"Osmanlı toplumunda eğitim ve öğretim çağına gelmiş olan gençleri kötü alışkanlıklardan uzaklaştırmak için genelde temel eğitimin yanında şiir zevk ve bilgisi, mûsiki ve hüsn-i hat gibi sanatların eğitimi de verilirdi.
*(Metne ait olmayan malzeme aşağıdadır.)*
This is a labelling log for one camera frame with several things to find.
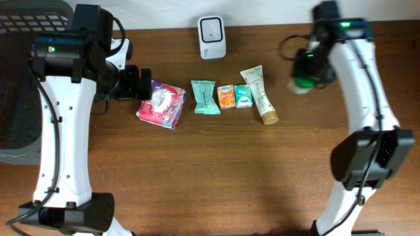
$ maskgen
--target wood grain surface
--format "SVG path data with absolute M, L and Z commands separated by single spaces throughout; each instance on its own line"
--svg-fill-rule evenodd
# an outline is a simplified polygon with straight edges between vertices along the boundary
M 278 56 L 279 42 L 310 29 L 226 28 L 228 52 L 218 60 L 200 58 L 197 29 L 127 32 L 135 48 L 128 64 L 151 68 L 156 81 L 186 89 L 187 98 L 175 130 L 139 121 L 138 101 L 112 101 L 106 115 L 91 117 L 92 189 L 114 194 L 123 226 L 138 235 L 251 235 L 311 226 L 333 187 L 329 154 L 348 134 L 338 82 L 305 96 L 287 89 L 292 65 Z M 401 126 L 420 137 L 420 22 L 376 22 L 373 31 L 389 103 Z M 296 40 L 285 53 L 304 46 Z M 194 114 L 191 80 L 244 84 L 240 71 L 258 65 L 278 123 L 264 126 L 255 106 Z M 415 146 L 396 177 L 368 201 L 356 230 L 420 234 L 419 155 Z M 0 164 L 0 222 L 32 199 L 38 172 L 37 166 Z M 3 223 L 0 232 L 14 235 Z

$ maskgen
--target gray plastic basket
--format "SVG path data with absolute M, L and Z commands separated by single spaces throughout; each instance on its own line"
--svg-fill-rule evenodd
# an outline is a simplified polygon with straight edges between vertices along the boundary
M 37 34 L 69 28 L 73 14 L 61 0 L 0 1 L 0 162 L 40 162 L 41 102 L 28 73 L 31 47 Z

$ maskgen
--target beige tube cap
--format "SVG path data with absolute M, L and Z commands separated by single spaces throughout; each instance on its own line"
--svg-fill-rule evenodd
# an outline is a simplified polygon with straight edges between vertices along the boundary
M 267 111 L 261 117 L 262 121 L 264 121 L 264 125 L 272 125 L 278 121 L 276 111 Z

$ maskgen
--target teal packet
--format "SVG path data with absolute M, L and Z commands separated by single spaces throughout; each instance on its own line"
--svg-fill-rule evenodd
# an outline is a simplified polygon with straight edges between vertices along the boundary
M 250 108 L 252 106 L 252 96 L 249 85 L 234 85 L 236 108 Z
M 221 111 L 213 99 L 214 81 L 191 81 L 197 107 L 196 114 L 219 115 Z

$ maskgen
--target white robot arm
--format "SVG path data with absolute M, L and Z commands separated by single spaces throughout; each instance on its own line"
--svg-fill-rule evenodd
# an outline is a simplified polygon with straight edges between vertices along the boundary
M 111 38 L 113 21 L 123 39 Z M 96 5 L 76 6 L 71 30 L 37 37 L 30 71 L 42 95 L 41 167 L 33 201 L 21 205 L 8 225 L 66 235 L 134 235 L 114 218 L 113 195 L 92 192 L 87 166 L 92 103 L 106 101 L 108 109 L 110 99 L 152 95 L 151 71 L 142 69 L 140 79 L 136 66 L 125 65 L 132 52 L 119 20 Z
M 337 74 L 350 136 L 331 154 L 335 187 L 310 235 L 351 236 L 363 205 L 395 175 L 414 138 L 410 130 L 400 129 L 390 109 L 368 23 L 342 19 L 335 1 L 320 3 L 313 17 L 314 33 L 303 36 L 310 39 L 308 48 L 294 59 L 295 91 L 302 94 L 316 85 L 324 87 Z

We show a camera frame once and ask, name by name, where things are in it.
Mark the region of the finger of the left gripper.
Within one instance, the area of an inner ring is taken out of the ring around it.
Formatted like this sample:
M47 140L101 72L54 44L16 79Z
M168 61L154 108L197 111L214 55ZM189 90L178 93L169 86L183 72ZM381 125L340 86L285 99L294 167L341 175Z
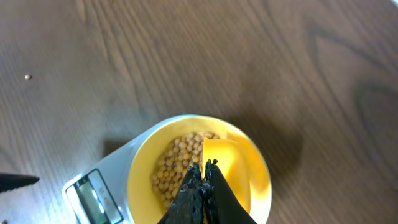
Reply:
M32 185L38 182L39 180L40 180L39 177L33 175L1 173L0 193Z

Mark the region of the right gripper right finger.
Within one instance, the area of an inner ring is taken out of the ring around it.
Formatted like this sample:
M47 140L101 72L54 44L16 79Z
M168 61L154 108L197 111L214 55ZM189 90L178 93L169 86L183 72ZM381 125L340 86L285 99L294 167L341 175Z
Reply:
M203 203L209 224L256 224L234 196L216 159L205 165Z

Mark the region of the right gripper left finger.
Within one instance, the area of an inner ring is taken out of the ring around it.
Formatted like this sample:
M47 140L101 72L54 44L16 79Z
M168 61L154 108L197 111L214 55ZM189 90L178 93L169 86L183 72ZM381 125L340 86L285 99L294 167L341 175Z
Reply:
M158 224L202 224L203 192L200 166L194 162L185 174L176 196Z

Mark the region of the yellow measuring scoop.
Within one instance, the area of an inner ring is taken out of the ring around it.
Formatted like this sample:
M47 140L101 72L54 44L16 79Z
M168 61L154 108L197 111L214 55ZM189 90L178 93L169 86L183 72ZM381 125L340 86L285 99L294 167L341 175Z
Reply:
M240 206L251 209L251 192L248 170L239 145L229 139L208 139L203 142L203 160L216 159L217 166L226 179Z
Daha küçük yaşta güzel yazı öğrenmeye
başlayan çocuklar, hocalarının dizi dibinde hem güzel yazının kurallarını öğrenmiş, kabiliyetlerini
geliştirmiş hem de ahlâk terbiyesi görmüş olurlardı. Gençler sanat eğitimi
sırasında, kendi kabiliyetleri ölçüsünde sabırlı ve çalışkan, düzenli ve temiz olma gibi
güzel huylar da kazanırlardı. Toplumda örnek insan olarak saygı gören hattat, talebelerinin bütün zaaflarını yakînen takip eder, ders sırasında meşkinin altına çıkartmaları yaptıktan sonra, gerekli gördüğünde, sözlü uyarılarının yanında arada bir talebeye başarıları ile gurura kapılmamasını, kin, haset ve kıskançlık gibi bütün ruhî güzellikleri silip yok eden kötü huylardan temizlenmesi gerektiğini de yazardı. Böylece hat sanatını öğreten hoca, topluma örnek insan olarak hazırlandığı talebesine huzurlu bir hayatın da yolunu göstermiş olurdu."